Thermo-magnetically reversed domain sizes in TbCo magneto-optical disks have been numerically analyzed. The recorded domain radii were derived from calculations of the partial differentials of magnetic energies at domain walls, according to Huths model. Disk samples were prepared and the measured thermo-magnetic properties were used in calculations. A relative value for the domain wall energy was obtained using the mean field theory. Its absolute value was adjusted so that calculated and measured threshold recording powers coincided. Recorded domains in disk media were observed with an Ar laser scanning polarized light microscope. The radii of the domains were compared with calculated values. This numerical analysis yielded fairly good estimates for rather high powers, whereas the calculated radii were much smaller than observed values near the threshold recording power.

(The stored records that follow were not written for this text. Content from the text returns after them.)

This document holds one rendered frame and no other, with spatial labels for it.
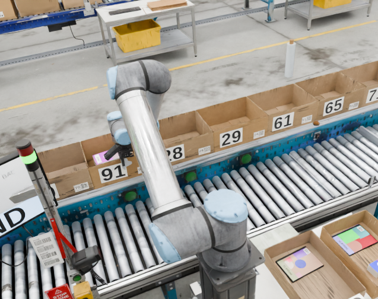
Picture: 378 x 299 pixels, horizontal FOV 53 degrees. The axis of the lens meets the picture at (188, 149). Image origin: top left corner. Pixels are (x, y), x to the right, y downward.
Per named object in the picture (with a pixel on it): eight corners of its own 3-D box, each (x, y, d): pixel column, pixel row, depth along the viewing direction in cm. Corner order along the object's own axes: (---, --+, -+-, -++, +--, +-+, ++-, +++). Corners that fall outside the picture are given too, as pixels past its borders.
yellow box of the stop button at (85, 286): (79, 309, 172) (75, 301, 167) (76, 294, 178) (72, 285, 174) (110, 298, 175) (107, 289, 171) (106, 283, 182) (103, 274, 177)
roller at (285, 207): (289, 222, 217) (290, 216, 214) (245, 169, 256) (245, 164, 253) (297, 219, 218) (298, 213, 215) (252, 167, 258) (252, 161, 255)
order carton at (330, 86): (315, 121, 264) (318, 100, 254) (291, 103, 286) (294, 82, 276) (361, 107, 274) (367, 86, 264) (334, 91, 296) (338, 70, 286)
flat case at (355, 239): (378, 243, 194) (378, 241, 193) (348, 257, 189) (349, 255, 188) (358, 225, 204) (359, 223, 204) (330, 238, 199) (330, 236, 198)
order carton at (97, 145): (94, 190, 224) (87, 168, 214) (86, 162, 247) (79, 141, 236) (156, 171, 234) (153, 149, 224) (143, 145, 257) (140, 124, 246)
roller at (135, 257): (137, 280, 194) (135, 274, 191) (114, 212, 233) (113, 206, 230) (146, 276, 195) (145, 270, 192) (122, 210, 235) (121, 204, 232)
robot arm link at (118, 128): (136, 127, 191) (130, 115, 201) (114, 133, 188) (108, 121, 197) (139, 142, 197) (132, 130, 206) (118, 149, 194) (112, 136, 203)
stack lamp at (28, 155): (22, 165, 131) (16, 151, 127) (21, 157, 135) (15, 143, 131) (37, 161, 132) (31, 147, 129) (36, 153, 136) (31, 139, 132)
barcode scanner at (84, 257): (107, 267, 166) (98, 253, 160) (81, 279, 164) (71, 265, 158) (103, 255, 171) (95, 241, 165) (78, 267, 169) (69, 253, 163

Recording Characteristics of Magnetooptical Media with Auxiliary Magnetic Layer

The purpose of this study is to investigate the leakage field from the auxiliary layer to the recording layer in an exchange-coupled multilayered magneto-optical medium. In order to estimate the leakage field, test media, in which the auxiliary layer was deposited on the recording layer with a nonmagnetic layer intervening, were prepared. The leakage field was determined as the difference in the threshold external fields for two different initial magnetization directions in recording tests. The experimental results were in good agreement with numerical calculations, in which single-domain nucleation was assumed. The leakage field was found to be proportional to the change in magnetization at the heated spot. It was also found that a leakage field of about 200 Oe is generated in the auxiliary layer with a change in magnetization of 150 emu/cc.